I also think that the actual length of time this record took to make was a big factor in that evolution. I’ve had the time to further my technical skills in producing and to be more creative and try different things and really explore different soundscapes in a way I wasn’t able to with Eternity, and I think Inferno really reflects that. 

Could you discuss your background and how you got into electronic music? 

YAZ: I’m a primarily self-trained multi-disciplinary artist. My background is mainly in visual and performing arts, as well as costume design, and I minored in Film, TV, and Digital Media at UCLA, so I took a few courses on directing and producing. However, the majority of my development as an artist has come from just diving in and doing things hands-on. 

I started working in entertainment when I was 16, and from there things just sort of took off. My work was internationally published for the first time when I was 17 and still in high school, right before I moved to LA to attend UCLA as a pre-med student. Once I moved to LA, things sort of 

exploded. I was producing, styling, co-directing, and doing costumes for music videos when I was 18, and still studying to be a psychiatrist, and once I finally came to the realization a year later that being a psychiatrist was not going to be the best path for me, I switched majors, added my film minor, and went at it full force. 

Initially, I was working on other people’s projects, because I was petrified of being in front of anyone, but I finally got to a point where I realized that I what I have to say is important, and that no one was going to be able to be the figurehead for the message and movement of YAZ better than I could be, so I had to stop being afraid and just do it.

That transformation happened about two years ago, and from there music was a natural fit. I had always wanted to make music, but I had these self-restraining beliefs that because I have no formal musical background that I needed someone else to produce my work. I reached a point in mid 2020 where I decided that it was time to move beyond that, and I started using GarageBand and other beginner programs to get a feel of what I wanted to explore sonically. From there I started using Logic, and created my first EP Eternity. I’ve always loved electronic music, and was drawn to making it specifically both because of that love, and because it felt less intimidating than other types of music that are more instrument-based rather than things I can produce on a computer. I also believe that there’s no greater joy than being able to come together and be liberated on a dance floor, and electronic music in my opinion is the perfect conduit for doing that. 

Who would you cite as influences? 

YAZ: There are so many influences, I’m a huge fan of Madonna, Cher, Lady GaGa, Kraftwerk, Nina Hagen, David Bowie, Rammstein, 80’s metal bands, and art movements like Viennese Actionism, Dadaism, Surrealism, and the Bauhaus.

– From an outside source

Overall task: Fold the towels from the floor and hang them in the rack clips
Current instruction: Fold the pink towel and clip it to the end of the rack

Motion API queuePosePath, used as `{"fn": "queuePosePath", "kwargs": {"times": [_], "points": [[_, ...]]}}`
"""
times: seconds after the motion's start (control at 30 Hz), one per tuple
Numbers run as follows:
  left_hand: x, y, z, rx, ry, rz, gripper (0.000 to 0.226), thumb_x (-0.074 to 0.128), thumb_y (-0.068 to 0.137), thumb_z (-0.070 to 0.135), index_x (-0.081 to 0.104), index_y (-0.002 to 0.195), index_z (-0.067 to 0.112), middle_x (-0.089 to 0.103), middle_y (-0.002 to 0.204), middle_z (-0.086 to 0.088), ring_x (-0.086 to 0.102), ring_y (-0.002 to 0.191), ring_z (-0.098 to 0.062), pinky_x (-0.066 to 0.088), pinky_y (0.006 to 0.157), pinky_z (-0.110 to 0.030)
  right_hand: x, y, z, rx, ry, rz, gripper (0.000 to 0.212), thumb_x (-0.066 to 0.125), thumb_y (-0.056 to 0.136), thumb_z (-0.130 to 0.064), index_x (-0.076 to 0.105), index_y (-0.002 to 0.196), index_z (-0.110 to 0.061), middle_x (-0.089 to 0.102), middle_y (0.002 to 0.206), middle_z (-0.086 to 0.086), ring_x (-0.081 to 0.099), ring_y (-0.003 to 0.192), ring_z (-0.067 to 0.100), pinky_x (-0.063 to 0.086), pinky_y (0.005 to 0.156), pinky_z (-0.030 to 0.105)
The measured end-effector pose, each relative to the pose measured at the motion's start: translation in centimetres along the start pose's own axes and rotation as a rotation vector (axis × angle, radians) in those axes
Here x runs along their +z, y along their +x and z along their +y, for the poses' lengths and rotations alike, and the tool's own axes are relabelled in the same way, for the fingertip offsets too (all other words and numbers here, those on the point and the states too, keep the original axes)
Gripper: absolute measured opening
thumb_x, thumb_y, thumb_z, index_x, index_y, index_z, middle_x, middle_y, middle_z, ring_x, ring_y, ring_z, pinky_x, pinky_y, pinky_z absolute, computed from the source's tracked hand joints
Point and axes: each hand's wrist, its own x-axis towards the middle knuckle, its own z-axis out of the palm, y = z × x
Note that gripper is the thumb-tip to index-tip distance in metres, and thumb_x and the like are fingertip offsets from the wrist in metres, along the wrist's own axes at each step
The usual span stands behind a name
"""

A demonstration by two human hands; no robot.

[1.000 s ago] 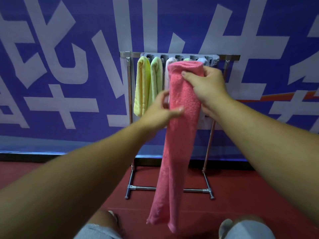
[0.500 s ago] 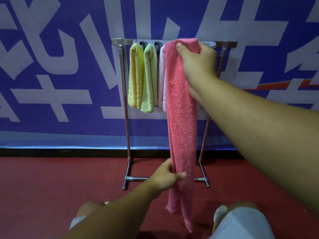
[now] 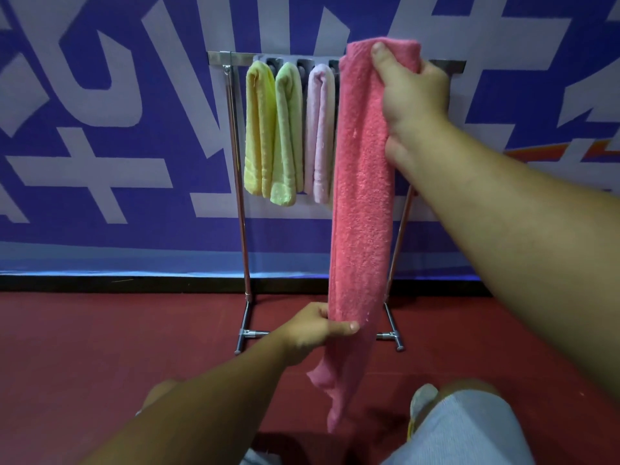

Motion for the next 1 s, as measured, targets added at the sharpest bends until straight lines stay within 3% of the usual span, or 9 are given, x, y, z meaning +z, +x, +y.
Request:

As odd as it may sound to some people, my music is also influenced by psychology and philosophy with luminaries like Carl Jung and Anton Lavey being sources of inspiration. I would also say the archetype of Lilith has been a huge influence on this record and its message specifically. And strong, powerful, feminine women are always an influence and inspiration in my work. 

What made you decide on the Inferno concept with a track for each of the nine circles of hell? 

YAZ: I read The Divine Comedy in high school, and actually went to the church Dante is buried at in Florence when I was there in Fall 2019, so I had somewhat of a background with the source material, but had the actual idea of making Inferno in Summer 2020. I had just started the final mixing of Eternity, and had been thinking a lot about the next record I wanted to make. One night during that period of time, I was playing with this projector that I own that changes colors, and it switched to the red setting it has, and when that happened the idea hit me. I have multiple forms of synesthesia, a lot of which are color-based, so I often get ideas from something as simple as a color, and that’s essentially what happened. From that moment, I knew that Inferno was the next record I was going to make. The idea for doing a track for each of the nine circles of Hell was instantaneous as well. From there I immediately began collecting source and reference materials, and researching about Dante’s life, and started producing the record shortly after.

In terms of having a track for each, to what degree were they written/produced around them, vs perhaps matching material you’d already been working on with titles? 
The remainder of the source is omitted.